AU2003100447A4

AU2003100447A4 - Automated transcription process

Info

Publication number: AU2003100447A4
Application number: AU2003100447A
Authority: AU
Inventors: Alan Sharpe
Original assignee: ACTIVECALL Pty Ltd
Current assignee: ACTIVECALL Pty Ltd
Priority date: 2002-06-26
Filing date: 2003-06-10
Publication date: 2003-08-07
Anticipated expiration: 2011-06-10
Also published as: AU2003100447B4

Description

P/00/011 Regulation 3.2B

AUSTRALIA

PATENTS ACT 1990 COMPLETE SPECIFICATION FOR AN INNOVATION PATENT Name of Applicant: Address of Applicant: Actual Inventor: Address for Service: Activecall Pty Ltd TMA House 87 Brown Street EAST PERTH WA 6004 Alan SHARPE Griffith Hack, Patent and Trade Mark Attorneys, 6th Floor, 256 Adelaide Terrace, Perth, Western Australia, 6000.

Complete Specification for the invention entitled: AUTOMATED TRANSCRIPTION PROCESS Details of Associated Provisional Applications: PS3208 filed 26 June 2003 The following is a full description of this invention, including the best method of performing it known to me:- 2 AUTOMATED TRANSCRIPTION PROCESS FIELD OF THE INVENTION [0001] The present invention relates to a process of automatically transcribing a voice message received by telephone into text and relates particularly, but not exclusively, to an automated transcription process for recording a caller's name and address details in textual format.
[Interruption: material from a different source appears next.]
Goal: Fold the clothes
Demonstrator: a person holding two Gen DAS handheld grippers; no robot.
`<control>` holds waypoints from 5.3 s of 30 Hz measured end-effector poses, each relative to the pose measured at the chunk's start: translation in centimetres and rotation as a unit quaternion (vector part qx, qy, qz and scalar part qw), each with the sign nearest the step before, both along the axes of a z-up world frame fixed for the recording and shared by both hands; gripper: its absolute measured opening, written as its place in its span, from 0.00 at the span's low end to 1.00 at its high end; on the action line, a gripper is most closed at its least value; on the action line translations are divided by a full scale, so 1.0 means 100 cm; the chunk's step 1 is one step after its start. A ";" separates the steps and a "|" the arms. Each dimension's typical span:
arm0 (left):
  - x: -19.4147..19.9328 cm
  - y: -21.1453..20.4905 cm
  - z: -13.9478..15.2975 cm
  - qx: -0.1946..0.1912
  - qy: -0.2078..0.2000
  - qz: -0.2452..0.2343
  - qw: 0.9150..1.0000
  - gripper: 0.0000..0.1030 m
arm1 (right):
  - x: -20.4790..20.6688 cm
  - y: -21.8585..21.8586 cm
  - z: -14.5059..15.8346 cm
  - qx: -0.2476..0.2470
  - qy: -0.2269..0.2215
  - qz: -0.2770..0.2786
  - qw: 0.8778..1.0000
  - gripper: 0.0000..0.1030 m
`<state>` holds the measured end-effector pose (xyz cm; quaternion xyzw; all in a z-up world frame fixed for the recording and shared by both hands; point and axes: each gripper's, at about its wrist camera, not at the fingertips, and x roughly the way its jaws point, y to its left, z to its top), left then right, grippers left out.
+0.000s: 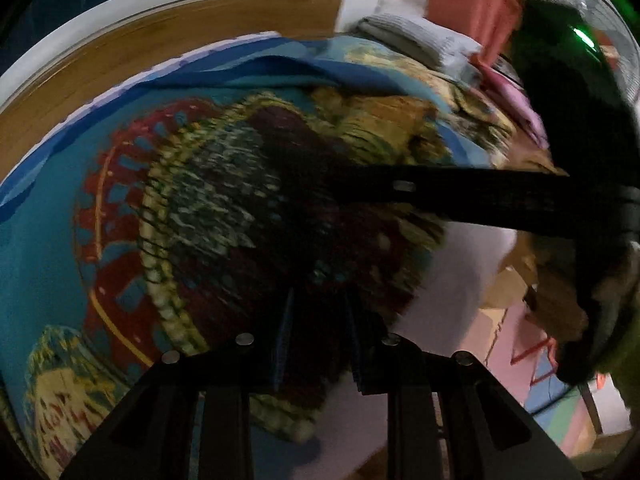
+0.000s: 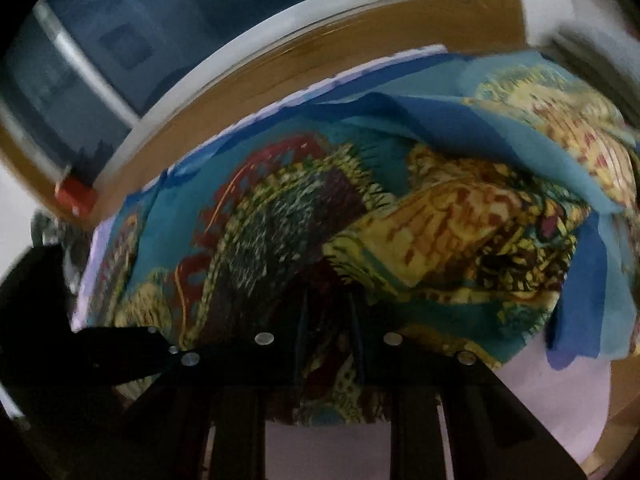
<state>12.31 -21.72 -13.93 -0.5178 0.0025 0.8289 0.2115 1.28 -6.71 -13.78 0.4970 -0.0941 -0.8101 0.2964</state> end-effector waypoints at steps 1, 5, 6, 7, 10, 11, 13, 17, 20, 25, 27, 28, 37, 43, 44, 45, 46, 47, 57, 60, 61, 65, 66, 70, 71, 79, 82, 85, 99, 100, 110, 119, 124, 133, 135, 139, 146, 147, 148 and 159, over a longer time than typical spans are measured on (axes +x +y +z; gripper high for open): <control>-0.004 -0.004 -0.001 0.004 -0.001 0.007 1.000 0.23 | 0.001 0.006 0.001 -0.005 -0.003 -0.011 1.000 0.18; -0.019 -0.024 -0.003 0.034 -0.016 0.032 0.999 0.23 | 0.015 0.024 0.007 0.018 0.007 -0.030 0.999 0.23; -0.021 -0.026 -0.003 0.041 -0.020 0.035 0.998 0.23 | 0.020 0.025 0.008 0.034 0.012 -0.027 0.999 0.30; -0.023 -0.030 -0.003 0.049 -0.027 0.040 0.998 0.23 | 0.026 0.027 0.009 0.050 0.018 -0.023 0.998 0.39; -0.022 -0.036 0.001 0.055 -0.032 0.042 0.997 0.23 | 0.042 0.014 0.010 0.081 0.040 0.016 0.996 0.46; -0.022 -0.038 0.002 0.053 -0.031 0.043 0.997 0.23 | 0.047 0.008 0.010 0.089 0.048 0.032 0.994 0.47; -0.022 -0.040 0.003 0.055 -0.031 0.045 0.997 0.23 | 0.052 -0.004 0.008 0.106 0.064 0.051 0.991 0.53; -0.023 -0.047 0.008 0.047 -0.024 0.057 0.997 0.23 | 0.056 -0.031 -0.003 0.149 0.097 0.080 0.981 0.53; -0.023 -0.052 0.010 0.033 -0.016 0.065 0.997 0.23 | 0.059 -0.049 -0.008 0.178 0.134 0.093 0.971 0.51; -0.023 -0.073 0.013 0.048 -0.020 0.096 0.994 0.23 | 0.060 -0.041 0.004 0.148 0.138 0.076 0.976 0.01; -0.020 -0.077 0.016 0.053 -0.018 0.104 0.993 0.23 | 0.064 -0.030 0.015 0.127 0.134 0.068 0.981 0.00; -0.018 -0.078 0.018 0.051 -0.016 0.105 0.993 0.23 | 0.068 -0.024 0.021 0.118 0.132 0.067 0.982 0.00; -0.005 -0.078 0.020 0.028 -0.015 0.097 0.995 0.23 | 0.109 0.041 0.073 0.072 0.123 0.040 0.989 0.00; 0.003 -0.085 0.002 0.024 -0.043 0.110 0.993 0.23 | 0.114 0.072 0.052 0.128 0.090 0.017 0.988 0.00; 0.005 -0.087 0.001 0.026 -0.045 0.112 0.992 0.23 | 0.114 0.072 0.048 0.133 0.082 0.015 0.988 0.00; 0.008 -0.089 0.000 0.029 -0.046 0.115 0.992 0.23 | 0.114 0.070 0.044 0.130 0.072 0.014 0.989 0.00; 0.010 -0.090 0.000 0.032 -0.047 0.116 0.992 0.23 | 0.113 0.068 0.041 0.127 0.063 0.013 0.990 0.00; 0.013 -0.091 -0.001 0.034 -0.048 0.117 0.991 0.23 | 0.112 0.067 0.039 0.119 0.055 0.012 0.991 0.01; 0.011 -0.101 0.009 0.066 -0.041 0.105 0.991 0.23 | 0.071 0.037 0.041 0.142 0.089 -0.006 0.986 0.10; 0.000 -0.094 0.013 0.077 -0.028 0.085 0.993 0.23 | 0.053 0.039 0.044 0.167 0.108 -0.032 0.979 0.24; -0.007 -0.088 0.014 0.074 -0.029 0.082 0.993 0.23 | 0.049 0.042 0.044 0.176 0.114 -0.044 0.977 0.34; -0.031 -0.055 0.025 0.101 -0.036 0.038 0.994 0.23 | 0.038 0.074 0.043 0.217 0.138 -0.113 0.960 0.56; -0.036 -0.048 0.028 0.100 -0.035 0.029 0.994 0.23 | 0.036 0.083 0.042 0.224 0.139 -0.123 0.957 0.59; -0.064 0.002 0.037 0.085 -0.016 -0.006 0.996 0.23 | 0.022 0.124 0.033 0.247 0.132 -0.157 0.947 0.62; -0.072 0.014 0.038 0.084 -0.014 -0.012 0.996 0.24 | 0.017 0.131 0.030 0.250 0.130 -0.160 0.946 0.62; -0.140 0.096 0.020 0.106 -0.051 0.028 0.993 0.24 | -0.037 0.175 0.007 0.221 0.117 -0.094 0.964 0.58; -0.159 0.110 0.013 0.113 -0.059 0.060 0.990 0.24 | -0.057 0.181 0.009 0.203 0.114 -0.054 0.971 0.04; -0.176 0.116 0.013 0.133 -0.054 0.095 0.985 0.24 | -0.077 0.192 0.029 0.191 0.143 -0.037 0.970 0.03; -0.245 0.118 0.031 0.103 -0.012 0.165 0.981 0.24 | -0.136 0.182 0.047 0.263 0.188 0.049 0.945 0.20; -0.233 0.112 0.033 0.098 -0.012 0.170 0.980 0.24 | -0.136 0.186 0.049 0.260 0.185 0.049 0.946 0.27; -0.122 0.027 0.034 0.103 -0.027 0.248 0.963 0.25 | -0.120 0.167 0.126 0.232 0.250 0.093 0.935 0.49; -0.094 0.011 -0.004 0.155 -0.065 0.224 0.960 0.25 | -0.099 0.052 0.041 0.256 0.190 0.203 0.926 0.49; -0.087 0.033 -0.011 0.176 -0.080 0.185 0.964 0.25 | -0.121 0.049 0.033 0.273 0.178 0.200 0.924 0.03; -0.090 0.069 -0.018 0.142 -0.087 0.177 0.970 0.25 | -0.181 0.049 0.082 0.278 0.247 0.182 0.910 0.03; -0.091 0.068 -0.019 0.151 -0.092 0.191 0.966 0.25 | -0.202 0.043 0.075 0.293 0.243 0.176 0.908 0.03; -0.089 0.069 -0.021 0.161 -0.093 0.217 0.958 0.25 | -0.268 0.042 0.056 0.318 0.196 0.133 0.918 0.03; -0.089 0.078 -0.020 0.156 -0.093 0.243 0.953 0.25 | -0.290 0.042 0.043 0.346 0.183 0.162 0.906 0.10; -0.090 0.080 -0.020 0.157 -0.093 0.247 0.952 0.25 | -0.289 0.039 0.044 0.353 0.189 0.170 0.900 0.15; -0.090 0.081 -0.020 0.157 -0.094 0.250 0.951 0.25 | -0.289 0.037 0.045 0.360 0.195 0.177 0.895 0.24; -0.077 0.086 -0.010 0.117 -0.089 0.263 0.954 0.25 | -0.287 0.056 0.099 0.330 0.185 0.220 0.899 0.56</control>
BACKGROUND TO THE INVENTION [0002] Companies and various organisations frequently advertise or promote their products and services on television, radio or in the print media and provide a telephone number that interested people can ring for further information or to register their interest. In order to cope with the sudden large influx of telephone inquiries precipitated by such promotions, the companies or organisations usually employ a call centre to receive the calls and transcribe the caller's details. The names and addresses are then supplied to the company or organisation to be used as a database of potential clients or interested persons to whom additional information is posted. For popular promotions even a large call centre may not have sufficient operators to cope with the number of callers during peak periods. Callers are then put on hold and must wait in a queue until the next available operator becomes free to take the call. This can be very frustrating for callers and many become tired of waiting and simply hang up.

[0003] Some call centres provide a voice message recording system whereby a caller can leave a voice message which is then recorded by the system. However, this system still requires someone to play back all of the voice messages at a later time and transcribe them into text using a typewriter or word processor. This can be time consuming and requires the employment of additional personnel. Furthermore, voice messages can sometimes be difficult to transcribe due to poor transmission quality or difficulties interpreting the caller's pronunciation of certain words. There is no way of checking in such cases whether or not the transcribed message accurately records the caller's intended voice message.

3 SUMMARY OF THE INVENTION [0004] The present invention was developed with a view to providing an automated transcription process that is able to automatically transcribe a caller's name and address details in a manner that minimises the need for human intervention. However, it will be apparent that the same process may be used in a variety of other applications such as, for example, registering and/or recording votes in a radio or television competition or as part of an answering service.

[0005] For the purposes of this specification it will be clearly understood that the word "comprising" means "including but not limited to", and that the word "comprises" has a corresponding meaning.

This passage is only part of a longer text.